Ex-SLAYER Drummer DAVE LOMBARDO: JEFF HANNEMAN ‘Definitely Goes Through My Mind All The Time’

Former SLAYER and current PHILM drummer Dave Lombardo was recently interviewed by Metal Wani’s William Richards. You can now listen to the chat in the YouTube clip. A couple of excerpts follow (transcribed by BLABBERMOUTH.NET).

On whether he still thinks about late SLAYER guitarist Jeff Hanneman and whether he has any memories of Jeff writing the song “Piano Wire”, which appears on the band’s new album, “Repentless”:

“I have to listen to the melody, listen to the song itself. But, yeah, he definitely goes through my mind all the time. You know, your fellow musicians… Another singer that I worked with in GRIP INC., Gus Chambers, he’s gone through my mind lately, because I’ve been listening to some of the music and admiring the voice that he had. With Jeff, it’s the same thing — he goes through my mind, whether it’s the sound of his laugh to his jokes to his music. So, yeah, it happens.”

On what he thinks is missing in modern metal drummers:

“Feel is the most important, I think, element in drumming. It’s good to be metronomically correct when you’re playing — like you’re just on point, like a drum machine — but you kind of have to learn how to weave in and out of the tempo: slow it down, play behind the beat, play ahead of it, but never off; it’s just your approach, your execution. That, I think, is one of the most important things. And also what in a lot of ways has been great for the recording industry, but also has damaged, I think, the approach that drummers have to drumming and thinking that it should be put through processors to align and to fix, when all that should be done in rehearsal with the band. In a lot of ways, it benefits, but in a lot of ways, I think it has kept these up-and-coming drummers to really try to master the beats and a lot of them relied on computers, and so their performances lack live.”

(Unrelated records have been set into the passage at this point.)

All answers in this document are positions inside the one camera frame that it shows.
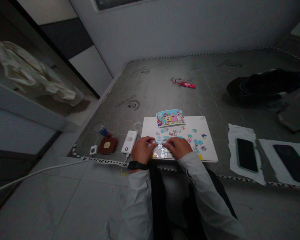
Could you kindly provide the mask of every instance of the gray mattress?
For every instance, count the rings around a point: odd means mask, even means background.
[[[217,175],[238,177],[229,167],[228,123],[252,128],[257,138],[300,143],[300,134],[293,135],[276,122],[278,103],[244,107],[226,92],[233,79],[271,68],[300,71],[300,59],[270,48],[130,62],[79,137],[75,151],[81,156],[89,156],[90,146],[99,145],[103,138],[93,131],[93,127],[102,123],[114,133],[119,143],[115,154],[95,157],[124,161],[121,147],[134,123],[143,123],[144,117],[153,117],[159,111],[181,109],[185,116],[207,118],[219,162],[205,163],[205,166]],[[195,84],[196,88],[175,85],[170,81],[172,78],[181,78]],[[283,115],[300,128],[300,97]],[[258,142],[257,145],[265,180],[277,182],[269,160]],[[178,168],[175,162],[160,164],[170,169]]]

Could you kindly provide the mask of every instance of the white cloth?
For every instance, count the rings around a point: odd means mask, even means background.
[[[196,152],[178,160],[183,171],[193,184],[201,223],[208,239],[245,239],[245,232],[223,198],[218,194],[206,168]],[[149,171],[129,175],[126,204],[122,212],[123,223],[119,239],[153,239],[152,200]],[[110,239],[107,223],[103,240]]]
[[[57,75],[51,68],[12,42],[0,42],[0,63],[5,76],[23,92],[37,97],[52,95],[59,102],[75,106],[84,94],[65,77]]]
[[[255,156],[257,160],[257,166],[259,171],[257,173],[250,172],[248,170],[242,169],[238,166],[238,158],[237,158],[237,148],[236,148],[236,139],[244,139],[253,142],[253,145],[255,147]],[[236,125],[232,125],[229,123],[229,132],[228,132],[228,139],[229,139],[229,149],[231,153],[230,158],[230,169],[244,177],[248,177],[256,181],[257,183],[260,183],[262,185],[265,185],[263,172],[261,169],[261,159],[258,150],[256,149],[256,135],[251,128],[245,128],[240,127]]]
[[[289,145],[296,150],[296,152],[300,156],[300,143],[291,143],[291,142],[282,142],[282,141],[274,141],[274,140],[266,140],[266,139],[259,139],[259,142],[264,150],[264,153],[267,155],[269,162],[276,173],[276,177],[279,182],[292,184],[296,186],[300,186],[300,182],[295,181],[287,168],[285,167],[284,163],[280,159],[279,155],[277,154],[276,150],[274,149],[273,145]]]

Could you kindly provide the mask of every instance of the window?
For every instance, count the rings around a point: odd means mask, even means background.
[[[105,10],[138,1],[142,0],[96,0],[99,10]]]

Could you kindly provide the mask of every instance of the red package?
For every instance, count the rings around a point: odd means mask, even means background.
[[[196,85],[194,85],[192,83],[187,83],[187,82],[180,81],[176,78],[173,79],[172,82],[175,83],[175,84],[178,84],[180,86],[189,87],[189,88],[196,88]]]

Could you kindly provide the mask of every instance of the spongebob picture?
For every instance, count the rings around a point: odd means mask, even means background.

On whether there was ever a moment when he first started playing drums that he realized that he was just a lot better than everybody else:

“I always felt I was a little different, because other drummers… I don’t know what period of my life… I think it probably started when I was like in fourth grade — I don’t know; I could have been nine years old or something — and when I was taught a drum beat by my teacher and I played it, but then immediately after learning it, I made it a lot faster than how he taught us; I just sped it up I don’t know how many times, and he was kind of impressed. But then it went from there to when I first got my drum set and I was hanging out with other drummers that I noticed my drum rolls were different. It was because I was left-handed and self-taught, so I developed my own way of playing drums, which were unorthodox, you know.”

Lombardo was effectively fired from SLAYER after sitting out the band’s Australian tour in February/March 2013 due to a contract dispute with the other members of the group. He has since been replaced by Paul Bostaph, who was previously SLAYER’s drummer from 1992 until 2001 and recorded four albums with the band.

PHILM released its sophomore album, “Fire From The Evening Sun”, on September 16, 2014 (one day earlier internationally) via UDR. The band’s lineup is completed by guitarist/vocalist Gerry Paul Nestler (CIVIL DEFIANCE), and bassist Francisco “Pancho” Eduardo Tomaselli (WAR).